━━━━━ Data records ━━━━━

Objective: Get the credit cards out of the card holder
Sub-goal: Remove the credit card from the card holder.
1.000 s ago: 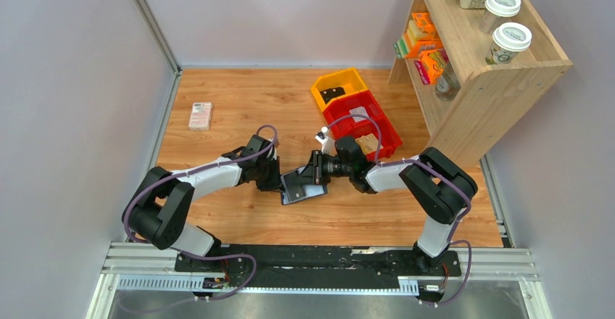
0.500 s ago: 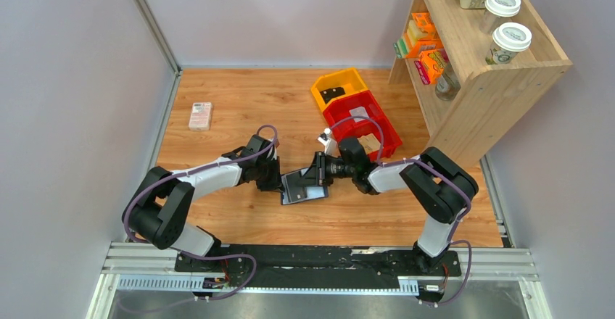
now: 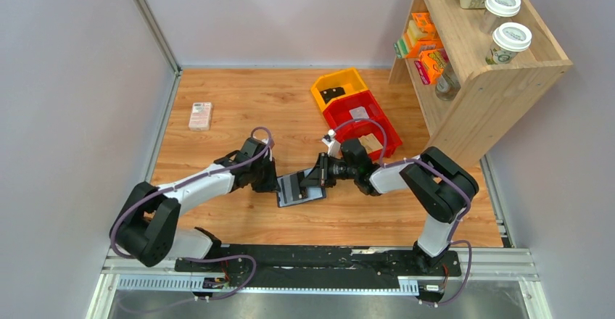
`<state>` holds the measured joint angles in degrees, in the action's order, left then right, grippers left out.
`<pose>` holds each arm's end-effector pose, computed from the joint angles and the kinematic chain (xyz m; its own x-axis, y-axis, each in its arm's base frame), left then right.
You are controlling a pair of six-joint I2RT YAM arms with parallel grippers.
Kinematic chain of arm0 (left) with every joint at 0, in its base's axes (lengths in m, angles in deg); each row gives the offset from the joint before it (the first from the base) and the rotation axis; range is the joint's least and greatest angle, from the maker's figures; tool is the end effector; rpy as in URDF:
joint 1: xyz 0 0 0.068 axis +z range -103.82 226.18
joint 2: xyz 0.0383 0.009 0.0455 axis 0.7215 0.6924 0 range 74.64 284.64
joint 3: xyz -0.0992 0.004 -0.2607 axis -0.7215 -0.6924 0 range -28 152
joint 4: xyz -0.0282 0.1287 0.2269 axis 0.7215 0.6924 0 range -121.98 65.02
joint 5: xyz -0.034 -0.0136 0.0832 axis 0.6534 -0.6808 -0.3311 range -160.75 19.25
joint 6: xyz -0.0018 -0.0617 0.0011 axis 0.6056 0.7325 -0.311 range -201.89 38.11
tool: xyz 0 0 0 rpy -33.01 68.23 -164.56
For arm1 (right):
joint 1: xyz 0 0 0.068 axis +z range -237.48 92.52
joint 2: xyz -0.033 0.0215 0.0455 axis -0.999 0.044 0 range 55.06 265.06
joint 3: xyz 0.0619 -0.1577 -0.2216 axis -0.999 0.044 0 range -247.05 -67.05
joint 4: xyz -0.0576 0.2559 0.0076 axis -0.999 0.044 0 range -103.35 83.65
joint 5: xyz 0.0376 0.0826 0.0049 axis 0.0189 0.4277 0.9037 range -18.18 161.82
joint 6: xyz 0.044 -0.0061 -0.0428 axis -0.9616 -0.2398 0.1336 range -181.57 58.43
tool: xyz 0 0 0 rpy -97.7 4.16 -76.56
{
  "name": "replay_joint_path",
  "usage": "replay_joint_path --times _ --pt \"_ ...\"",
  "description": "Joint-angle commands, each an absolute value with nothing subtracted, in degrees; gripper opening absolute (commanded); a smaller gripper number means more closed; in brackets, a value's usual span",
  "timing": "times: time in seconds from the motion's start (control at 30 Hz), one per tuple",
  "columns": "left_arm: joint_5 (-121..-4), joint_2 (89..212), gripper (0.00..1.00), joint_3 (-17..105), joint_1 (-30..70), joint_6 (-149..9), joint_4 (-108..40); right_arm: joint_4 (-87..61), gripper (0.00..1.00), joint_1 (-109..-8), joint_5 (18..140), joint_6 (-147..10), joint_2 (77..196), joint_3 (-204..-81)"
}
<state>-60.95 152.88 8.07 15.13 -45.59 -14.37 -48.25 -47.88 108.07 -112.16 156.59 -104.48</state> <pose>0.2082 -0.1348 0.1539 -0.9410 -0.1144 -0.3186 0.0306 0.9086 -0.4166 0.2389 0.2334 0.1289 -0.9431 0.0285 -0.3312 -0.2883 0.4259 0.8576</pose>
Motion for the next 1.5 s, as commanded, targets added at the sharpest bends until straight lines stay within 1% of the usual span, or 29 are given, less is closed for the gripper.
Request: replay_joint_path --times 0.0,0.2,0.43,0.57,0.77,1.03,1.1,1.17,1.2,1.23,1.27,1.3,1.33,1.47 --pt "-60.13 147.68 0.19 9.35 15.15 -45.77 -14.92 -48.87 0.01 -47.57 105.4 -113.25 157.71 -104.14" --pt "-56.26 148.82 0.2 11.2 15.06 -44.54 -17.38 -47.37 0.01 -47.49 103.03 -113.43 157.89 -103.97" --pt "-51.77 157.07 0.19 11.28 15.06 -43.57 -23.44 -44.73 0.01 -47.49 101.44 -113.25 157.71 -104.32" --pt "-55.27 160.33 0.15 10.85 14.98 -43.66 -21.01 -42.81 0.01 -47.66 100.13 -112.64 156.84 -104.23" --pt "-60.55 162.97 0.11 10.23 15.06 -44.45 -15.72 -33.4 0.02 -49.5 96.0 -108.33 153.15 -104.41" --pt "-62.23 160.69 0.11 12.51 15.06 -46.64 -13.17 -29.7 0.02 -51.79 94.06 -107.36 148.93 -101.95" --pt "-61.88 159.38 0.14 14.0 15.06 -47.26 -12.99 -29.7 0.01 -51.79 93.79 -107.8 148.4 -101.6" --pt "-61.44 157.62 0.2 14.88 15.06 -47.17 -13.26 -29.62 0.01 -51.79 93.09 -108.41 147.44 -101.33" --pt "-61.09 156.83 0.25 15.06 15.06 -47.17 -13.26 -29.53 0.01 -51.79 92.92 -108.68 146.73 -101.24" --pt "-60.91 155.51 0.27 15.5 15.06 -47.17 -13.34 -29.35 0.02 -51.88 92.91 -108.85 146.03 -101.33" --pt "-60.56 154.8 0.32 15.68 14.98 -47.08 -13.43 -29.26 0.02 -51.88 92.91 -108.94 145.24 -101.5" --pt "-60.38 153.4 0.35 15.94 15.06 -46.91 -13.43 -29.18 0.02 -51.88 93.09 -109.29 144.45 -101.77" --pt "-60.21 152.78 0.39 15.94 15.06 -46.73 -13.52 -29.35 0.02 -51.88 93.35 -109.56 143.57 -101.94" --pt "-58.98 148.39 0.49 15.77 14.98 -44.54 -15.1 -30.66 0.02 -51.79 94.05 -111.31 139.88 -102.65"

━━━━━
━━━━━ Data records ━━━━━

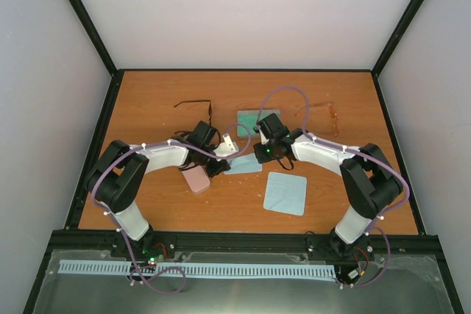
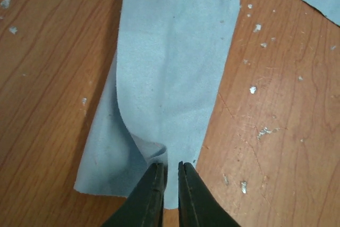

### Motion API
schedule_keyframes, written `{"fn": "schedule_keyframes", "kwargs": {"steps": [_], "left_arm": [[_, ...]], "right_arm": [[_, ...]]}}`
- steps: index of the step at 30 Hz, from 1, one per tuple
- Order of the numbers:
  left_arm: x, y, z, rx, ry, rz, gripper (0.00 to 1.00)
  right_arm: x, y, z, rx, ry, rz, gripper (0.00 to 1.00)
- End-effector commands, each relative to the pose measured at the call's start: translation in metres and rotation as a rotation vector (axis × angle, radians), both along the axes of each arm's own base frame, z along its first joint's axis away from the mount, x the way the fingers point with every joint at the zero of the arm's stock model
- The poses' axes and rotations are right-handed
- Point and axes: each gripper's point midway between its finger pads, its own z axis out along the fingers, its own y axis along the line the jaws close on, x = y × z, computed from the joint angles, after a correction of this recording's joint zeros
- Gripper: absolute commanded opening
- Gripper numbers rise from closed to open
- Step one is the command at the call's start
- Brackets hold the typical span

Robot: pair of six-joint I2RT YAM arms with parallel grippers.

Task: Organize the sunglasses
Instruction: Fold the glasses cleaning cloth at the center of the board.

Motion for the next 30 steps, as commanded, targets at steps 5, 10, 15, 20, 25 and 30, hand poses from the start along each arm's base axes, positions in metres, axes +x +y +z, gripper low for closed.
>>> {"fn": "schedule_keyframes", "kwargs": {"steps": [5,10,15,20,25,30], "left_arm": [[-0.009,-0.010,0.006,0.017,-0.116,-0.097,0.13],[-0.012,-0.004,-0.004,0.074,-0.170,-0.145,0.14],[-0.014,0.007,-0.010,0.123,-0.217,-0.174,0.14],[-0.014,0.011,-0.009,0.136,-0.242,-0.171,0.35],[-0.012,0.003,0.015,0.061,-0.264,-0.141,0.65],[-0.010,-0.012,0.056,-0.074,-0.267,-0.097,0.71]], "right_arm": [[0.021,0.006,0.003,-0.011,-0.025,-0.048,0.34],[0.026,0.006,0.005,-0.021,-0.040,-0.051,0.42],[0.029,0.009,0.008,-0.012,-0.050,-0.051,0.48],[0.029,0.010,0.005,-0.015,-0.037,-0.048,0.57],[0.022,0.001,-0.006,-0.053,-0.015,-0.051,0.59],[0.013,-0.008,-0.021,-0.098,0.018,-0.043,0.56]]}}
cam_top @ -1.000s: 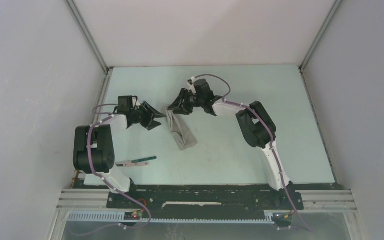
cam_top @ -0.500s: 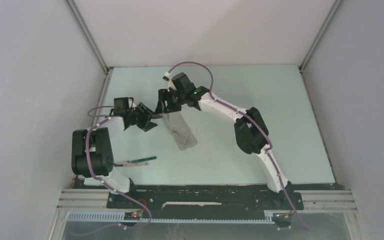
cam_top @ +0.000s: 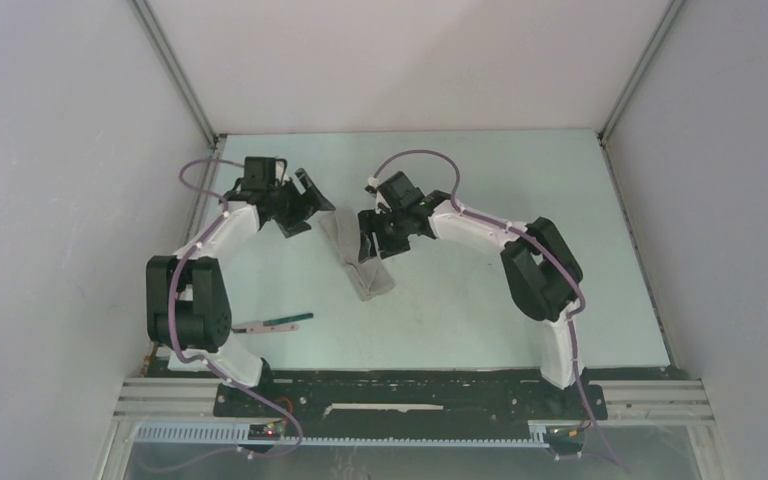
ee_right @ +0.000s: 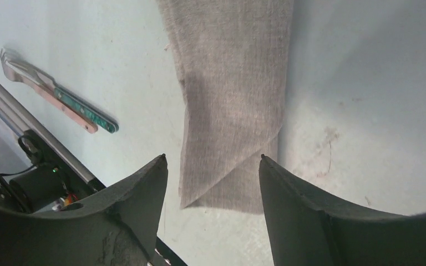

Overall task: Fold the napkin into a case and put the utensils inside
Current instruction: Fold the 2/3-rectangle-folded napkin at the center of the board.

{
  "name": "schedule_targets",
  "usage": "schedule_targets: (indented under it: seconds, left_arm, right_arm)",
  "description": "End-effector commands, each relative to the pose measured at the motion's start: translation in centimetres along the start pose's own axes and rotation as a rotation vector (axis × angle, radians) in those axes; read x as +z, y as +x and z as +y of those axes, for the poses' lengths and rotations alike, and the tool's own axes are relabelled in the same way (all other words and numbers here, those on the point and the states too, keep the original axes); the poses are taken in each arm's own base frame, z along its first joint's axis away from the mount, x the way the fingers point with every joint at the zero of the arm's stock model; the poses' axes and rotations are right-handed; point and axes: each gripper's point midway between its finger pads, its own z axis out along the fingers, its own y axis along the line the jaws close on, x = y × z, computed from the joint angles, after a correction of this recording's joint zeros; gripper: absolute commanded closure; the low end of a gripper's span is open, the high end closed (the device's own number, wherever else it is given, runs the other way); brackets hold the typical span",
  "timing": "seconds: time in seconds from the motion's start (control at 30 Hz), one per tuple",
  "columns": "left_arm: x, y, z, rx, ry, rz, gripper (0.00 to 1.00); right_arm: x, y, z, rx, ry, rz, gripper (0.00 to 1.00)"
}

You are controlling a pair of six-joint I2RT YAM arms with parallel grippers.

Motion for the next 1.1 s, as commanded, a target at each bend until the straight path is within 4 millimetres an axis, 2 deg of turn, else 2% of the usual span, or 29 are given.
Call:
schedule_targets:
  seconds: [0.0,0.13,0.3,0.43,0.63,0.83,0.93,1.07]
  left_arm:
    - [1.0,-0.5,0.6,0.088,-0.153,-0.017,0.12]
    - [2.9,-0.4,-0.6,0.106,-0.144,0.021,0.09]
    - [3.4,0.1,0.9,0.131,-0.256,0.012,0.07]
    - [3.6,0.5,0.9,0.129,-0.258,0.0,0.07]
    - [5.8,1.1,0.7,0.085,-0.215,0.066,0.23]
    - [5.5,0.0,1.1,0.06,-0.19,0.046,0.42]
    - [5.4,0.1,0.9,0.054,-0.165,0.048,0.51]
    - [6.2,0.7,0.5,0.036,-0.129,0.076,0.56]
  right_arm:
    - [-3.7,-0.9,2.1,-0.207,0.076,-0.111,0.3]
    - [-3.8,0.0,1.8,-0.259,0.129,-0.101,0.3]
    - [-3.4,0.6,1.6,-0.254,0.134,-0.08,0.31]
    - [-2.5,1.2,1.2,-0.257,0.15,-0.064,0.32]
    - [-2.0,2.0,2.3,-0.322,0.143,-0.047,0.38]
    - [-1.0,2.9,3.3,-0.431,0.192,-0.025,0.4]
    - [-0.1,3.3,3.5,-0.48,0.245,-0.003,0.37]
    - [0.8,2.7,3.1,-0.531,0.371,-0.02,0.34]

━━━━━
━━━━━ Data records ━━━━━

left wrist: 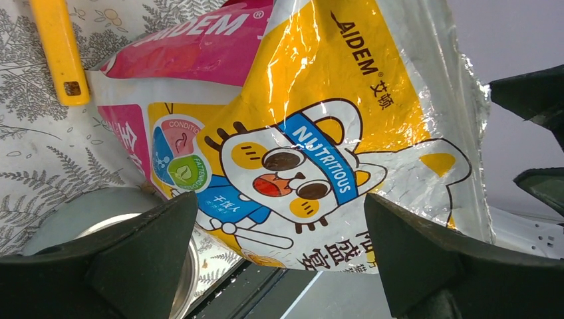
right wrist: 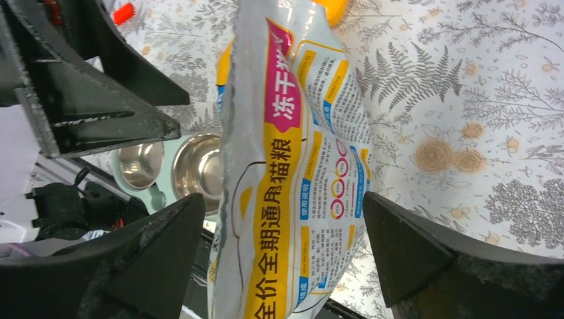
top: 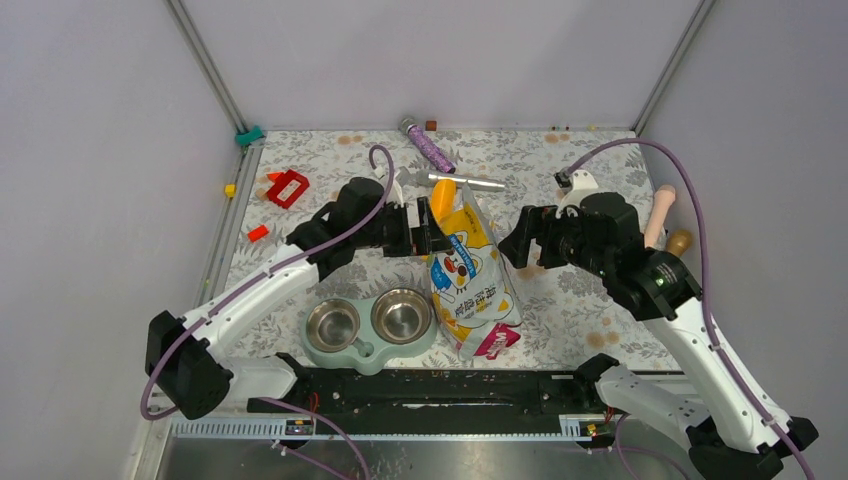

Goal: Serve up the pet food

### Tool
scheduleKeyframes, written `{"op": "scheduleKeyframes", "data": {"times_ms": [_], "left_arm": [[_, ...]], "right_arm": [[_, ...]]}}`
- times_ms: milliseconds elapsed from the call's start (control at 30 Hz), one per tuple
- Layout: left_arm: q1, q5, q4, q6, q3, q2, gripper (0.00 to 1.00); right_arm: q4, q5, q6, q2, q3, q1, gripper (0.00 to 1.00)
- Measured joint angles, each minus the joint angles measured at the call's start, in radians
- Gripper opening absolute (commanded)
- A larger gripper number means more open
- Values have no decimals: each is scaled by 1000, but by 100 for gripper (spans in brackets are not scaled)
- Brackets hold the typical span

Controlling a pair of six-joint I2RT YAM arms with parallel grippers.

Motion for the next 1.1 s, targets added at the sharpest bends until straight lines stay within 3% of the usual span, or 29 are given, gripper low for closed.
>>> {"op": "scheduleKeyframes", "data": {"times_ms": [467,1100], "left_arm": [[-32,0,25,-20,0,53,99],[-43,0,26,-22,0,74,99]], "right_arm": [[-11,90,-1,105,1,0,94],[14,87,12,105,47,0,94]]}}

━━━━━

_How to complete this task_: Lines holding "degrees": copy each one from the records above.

_Response area_:
`<state>` holds the measured joint angles in degrees, in the action's order, left then right, grippers left out.
  "description": "Joint-angle commands, each an absolute value with nothing subtracted, in degrees; gripper opening absolute (commanded); a smaller gripper number means more closed; in brackets, a value's usual span",

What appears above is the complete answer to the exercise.